I'm trying to download a table of about 250k rows and 500 cols from bigquery into R for some model building in h2o using the R wrappers. It's about 1.1gb when downloaded from BQ.
However, it runs for a long time and then looses the connection so never makes it to R (i'm rerunning now so i can get a more precise example of the error).
I'm just wondering if using bigrquery to do this seems like a reasonable task or is bigrquery mainly for pulling smaller datasets from BigQuery into R.

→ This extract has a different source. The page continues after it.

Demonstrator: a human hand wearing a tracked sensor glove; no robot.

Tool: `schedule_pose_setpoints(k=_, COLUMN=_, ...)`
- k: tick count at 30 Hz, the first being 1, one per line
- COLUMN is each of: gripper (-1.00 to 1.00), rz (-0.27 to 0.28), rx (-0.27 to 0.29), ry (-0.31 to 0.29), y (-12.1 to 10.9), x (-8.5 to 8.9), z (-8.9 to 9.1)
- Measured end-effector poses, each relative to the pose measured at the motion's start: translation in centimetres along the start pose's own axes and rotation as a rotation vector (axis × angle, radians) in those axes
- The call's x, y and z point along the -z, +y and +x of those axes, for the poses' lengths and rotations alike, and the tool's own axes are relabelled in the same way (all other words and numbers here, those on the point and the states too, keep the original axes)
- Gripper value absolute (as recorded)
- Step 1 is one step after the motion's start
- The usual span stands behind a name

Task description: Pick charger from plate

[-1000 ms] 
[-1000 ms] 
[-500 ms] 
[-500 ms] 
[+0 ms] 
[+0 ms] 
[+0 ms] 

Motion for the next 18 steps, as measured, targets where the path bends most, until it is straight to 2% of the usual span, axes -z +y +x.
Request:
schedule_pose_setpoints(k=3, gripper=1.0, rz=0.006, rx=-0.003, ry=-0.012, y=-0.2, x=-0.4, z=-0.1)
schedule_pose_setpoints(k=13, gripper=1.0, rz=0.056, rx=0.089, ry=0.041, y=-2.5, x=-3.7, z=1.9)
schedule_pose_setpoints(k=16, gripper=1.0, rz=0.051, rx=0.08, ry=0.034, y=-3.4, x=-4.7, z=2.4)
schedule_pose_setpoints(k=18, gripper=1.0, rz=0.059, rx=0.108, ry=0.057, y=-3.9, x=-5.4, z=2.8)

Just wondering if anyone has any tips and tricks that might be useful - am going through the library code to try figure out exactly how its doing it (was going to see if was an option to shared out the file locally or something even). But not entirely sure i even know what i'm looking at.
Update:
I've gone with quick fix of using the cli's to download the data locally
bq extract blahblah gs://blah/blahblah_*.csv
gsutil cp gs://blah/blahblah_*.csv /blah/data/
And then to read the data just use:
# get file names in case shareded accross multiple files
file_names <- paste(sep='','/blah/data/',list.files(path='/blah/data/',pattern=paste(sep='',my_lob,'_model_data_final')))
# read each file
df <- do.call(rbind,lapply(file_names,read.csv))
Is actually a lot quicker this way - 250k no problem.
I do find that BigQuery could do with a bit better integration into the wider ecosystem of tools out there. Love that R + Dataflow examples, defo going to look into that a bit more.